Impact of Land-Use Change on Atmospheric Environment Using Refined Land Surface Properties in the Pearl River Delta, China

1School of Atmospheric Science, Sun Yat-sen University, Guangzhou 510275, China
2Hong Kong Observatory, Tsim Sha Tsui 999077, Hong Kong

Received 14 June 2016; Revised 16 October 2016; Accepted 8 November 2016

Academic Editor: Mario M. Miglietta

Copyright © 2016 Anqi Lai et al. This is an open access article distributed under the Creative Commons Attribution License, which permits unrestricted use, distribution, and reproduction in any medium, provided the original work is properly cited.

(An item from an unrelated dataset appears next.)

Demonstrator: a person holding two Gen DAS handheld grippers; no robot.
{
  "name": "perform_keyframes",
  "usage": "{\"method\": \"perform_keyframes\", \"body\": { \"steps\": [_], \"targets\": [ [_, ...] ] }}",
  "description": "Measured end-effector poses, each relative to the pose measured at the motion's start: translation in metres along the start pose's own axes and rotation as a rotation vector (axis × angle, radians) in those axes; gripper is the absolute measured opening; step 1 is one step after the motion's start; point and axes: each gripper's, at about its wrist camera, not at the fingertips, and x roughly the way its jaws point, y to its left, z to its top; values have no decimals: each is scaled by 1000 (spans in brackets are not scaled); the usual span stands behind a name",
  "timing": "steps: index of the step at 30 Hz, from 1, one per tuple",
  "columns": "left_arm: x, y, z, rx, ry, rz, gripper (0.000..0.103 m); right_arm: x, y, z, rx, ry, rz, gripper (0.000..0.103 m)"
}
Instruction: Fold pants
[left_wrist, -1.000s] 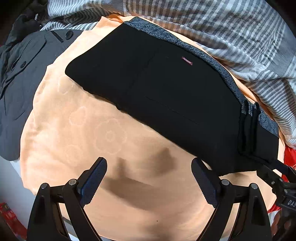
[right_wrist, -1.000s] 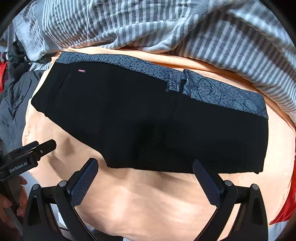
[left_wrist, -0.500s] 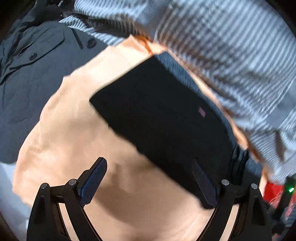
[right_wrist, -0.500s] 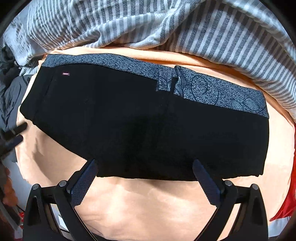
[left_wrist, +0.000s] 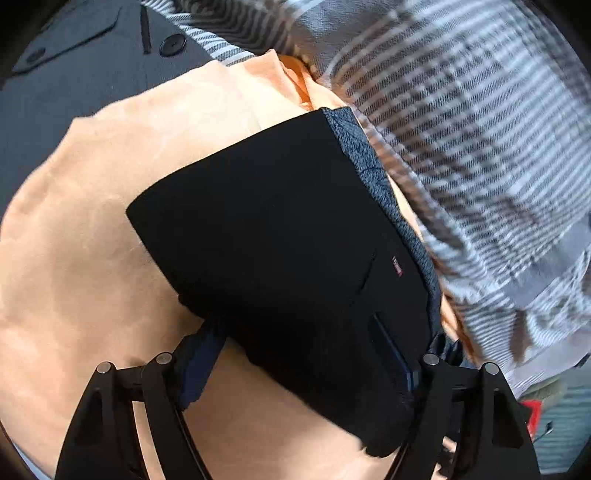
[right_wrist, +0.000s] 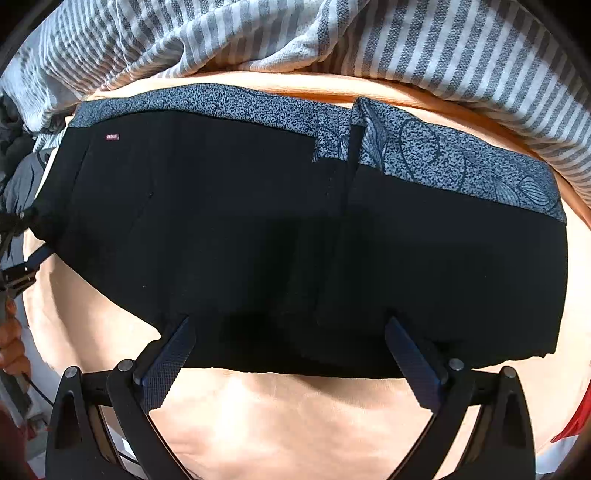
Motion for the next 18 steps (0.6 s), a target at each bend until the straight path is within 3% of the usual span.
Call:
{"method": "perform_keyframes", "body": {
  "steps": [3,9,14,16,18],
  "targets": [
    [-6,-6,-2,27,-29,-31,79,2,1,-3,-4,-3,0,102],
    [7,3,0,24,-7,-12,79,8,3,-4,-10,-5,1,102],
    [16,-14,1,38,-32,88,77,11,2,-4,-25,-3,-3,103],
    [15,-18,0,52,-47,168,48,10,3,-3,-30,0,-4,103],
    [11,-19,0,67,-54,185,32,8,4,-3,-27,3,6,102]
  ]
}}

We replaced the outdated land-use of the Weather Research and Forecasting-Chemistry (WRF-Chem) model with a refined dataset, the Global Land Cover 2009 (GLC2009) dataset, to investigate the impact of land-use change on the regional atmospheric environment in the Pearl River Delta (PRD) region. Simulations of two months in 2014 (January and July) showed that land-use change increased the monthly averaged 2 m temperature by 0.24°C and 0.27°C in January and July, respectively. The relative humidity decreased by 2.02% and 2.23% in January and July, respectively. Due to the increase in ground roughness, the monthly averaged wind speed in January and July decreased by 0.19 m/s and 0.16 m/s. The planetary boundary layer height increased throughout the day and with larger relative increase during the nighttime. These subtle changes caused by land-use resulted in discernable changes in pollutant concentrations. Monthly averaged surface O3 concentration increased by 0.93 µg/m3 and 1.61 µg/m3 in January and July, while PM2.5 concentration decreased by 1.58 µg/m3 and 3.76 µg/m3, and the changes in pollutant concentrations were more noticeable during the nighttime. Overall, the impacts of land-use change on the atmospheric environment are obvious throughout the PRD region, especially in the urbanized areas.